На мужском конце стола разговор всё более и более оживлялся. Полковник рассказал, что манифест об объявлении войны уже вышел в Петербурге и что экземпляр, который он сам видел, доставлен ныне курьером главнокомандующему.
– И зачем нас нелегкая несет воевать с Бонапартом? – сказал Шиншин. – II a deja rabattu le caquet a l'Autriche. Je crains, que cette fois ce ne soit notre tour. [Он уже сбил спесь с Австрии. Боюсь, не пришел бы теперь наш черед.]
Полковник был плотный, высокий и сангвинический немец, очевидно, служака и патриот. Он обиделся словами Шиншина.
– А затэ м, мы лосты вый государ, – сказал он, выговаривая э вместо е и ъ вместо ь . – Затэм, что импэ ратор это знаэ т. Он в манифэ стэ сказал, что нэ можэ т смотрэт равнодушно на опасности, угрожающие России, и что бэ зопасност империи, достоинство ее и святост союзов , – сказал он, почему то особенно налегая на слово «союзов», как будто в этом была вся сущность дела.
И с свойственною ему непогрешимою, официальною памятью он повторил вступительные слова манифеста… «и желание, единственную и непременную цель государя составляющее: водворить в Европе на прочных основаниях мир – решили его двинуть ныне часть войска за границу и сделать к достижению „намерения сего новые усилия“.
– Вот зачэм, мы лосты вый государ, – заключил он, назидательно выпивая стакан вина и оглядываясь на графа за поощрением.
– Connaissez vous le proverbe: [Знаете пословицу:] «Ерема, Ерема, сидел бы ты дома, точил бы свои веретена», – сказал Шиншин, морщась и улыбаясь. – Cela nous convient a merveille. [Это нам кстати.] Уж на что Суворова – и того расколотили, a plate couture, [на голову,] а где y нас Суворовы теперь? Je vous demande un peu, [Спрашиваю я вас,] – беспрестанно перескакивая с русского на французский язык, говорил он.
– Мы должны и драться до послэ днэ капли кров, – сказал полковник, ударяя по столу, – и умэ р р рэ т за своэ го импэ ратора, и тогда всэ й будэ т хорошо. А рассуждать как мо о ожно (он особенно вытянул голос на слове «можно»), как мо о ожно менше, – докончил он, опять обращаясь к графу. – Так старые гусары судим, вот и всё. А вы как судитэ , молодой человек и молодой гусар? – прибавил он, обращаясь к Николаю, который, услыхав, что дело шло о войне, оставил свою собеседницу и во все глаза смотрел и всеми ушами слушал полковника.

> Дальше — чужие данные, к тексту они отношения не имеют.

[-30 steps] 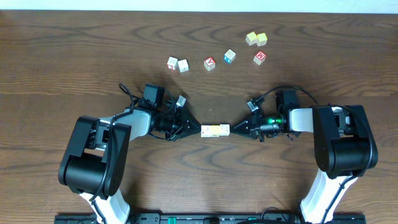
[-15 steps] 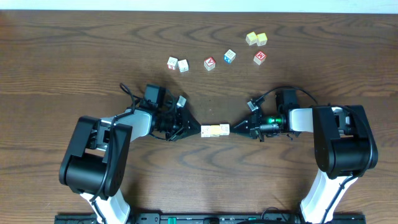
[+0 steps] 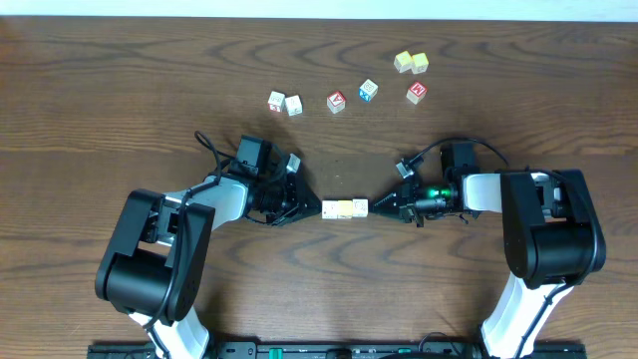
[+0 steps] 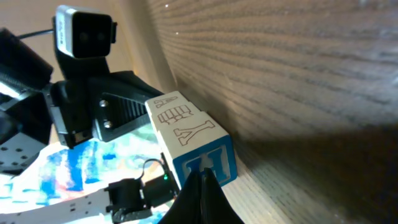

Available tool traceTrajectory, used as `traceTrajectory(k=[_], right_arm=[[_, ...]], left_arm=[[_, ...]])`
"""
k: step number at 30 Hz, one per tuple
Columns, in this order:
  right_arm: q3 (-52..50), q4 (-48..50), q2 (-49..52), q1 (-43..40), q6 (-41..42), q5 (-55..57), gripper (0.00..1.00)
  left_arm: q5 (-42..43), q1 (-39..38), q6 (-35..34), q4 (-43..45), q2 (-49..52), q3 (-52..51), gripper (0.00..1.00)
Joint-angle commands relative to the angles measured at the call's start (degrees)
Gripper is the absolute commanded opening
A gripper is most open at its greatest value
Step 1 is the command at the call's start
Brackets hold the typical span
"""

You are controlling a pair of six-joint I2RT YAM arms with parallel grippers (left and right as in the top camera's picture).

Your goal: Lift 3 blocks

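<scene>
Three pale blocks (image 3: 345, 208) lie end to end in a short row at mid-table, squeezed between both grippers. My left gripper (image 3: 318, 208) is shut, its tip against the row's left end. My right gripper (image 3: 372, 207) is shut, its tip against the right end. In the right wrist view the row (image 4: 186, 124) shows a Y on top and a blue H on the near face. My right gripper (image 4: 202, 177) presses on that H. The left gripper (image 4: 147, 115) butts the far end. A dark shadow lies on the wood beside the row.
Several loose blocks lie at the back of the table: a white pair (image 3: 285, 103), a red one (image 3: 336, 102), a blue one (image 3: 369, 90), a yellow pair (image 3: 411, 63) and another red one (image 3: 417, 93). Cables loop over both wrists.
The left arm's wrist has shifted a little toward the back. The block row sits slightly farther back in the overhead view and farther from the wood in the right wrist view. Both grippers still pinch it.
At every earlier moment the three blocks stood in a row pinched end to end between the two shut grippers at mid-table. From one moment to the following one the row drifted slightly in the right wrist view, and the shadow on the wood beside it grew.
</scene>
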Motion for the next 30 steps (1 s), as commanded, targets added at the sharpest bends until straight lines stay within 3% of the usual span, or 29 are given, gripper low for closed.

– Совершенно с вами согласен, – отвечал Николай, весь вспыхнув, вертя тарелку и переставляя стаканы с таким решительным и отчаянным видом, как будто в настоящую минуту он подвергался великой опасности, – я убежден, что русские должны умирать или побеждать, – сказал он, сам чувствуя так же, как и другие, после того как слово уже было сказано, что оно было слишком восторженно и напыщенно для настоящего случая и потому неловко.
– C'est bien beau ce que vous venez de dire, [Прекрасно! прекрасно то, что вы сказали,] – сказала сидевшая подле него Жюли, вздыхая. Соня задрожала вся и покраснела до ушей, за ушами и до шеи и плеч, в то время как Николай говорил. Пьер прислушался к речам полковника и одобрительно закивал головой.
– Вот это славно, – сказал он.
– Настоящэ й гусар, молодой человэк, – крикнул полковник, ударив опять по столу.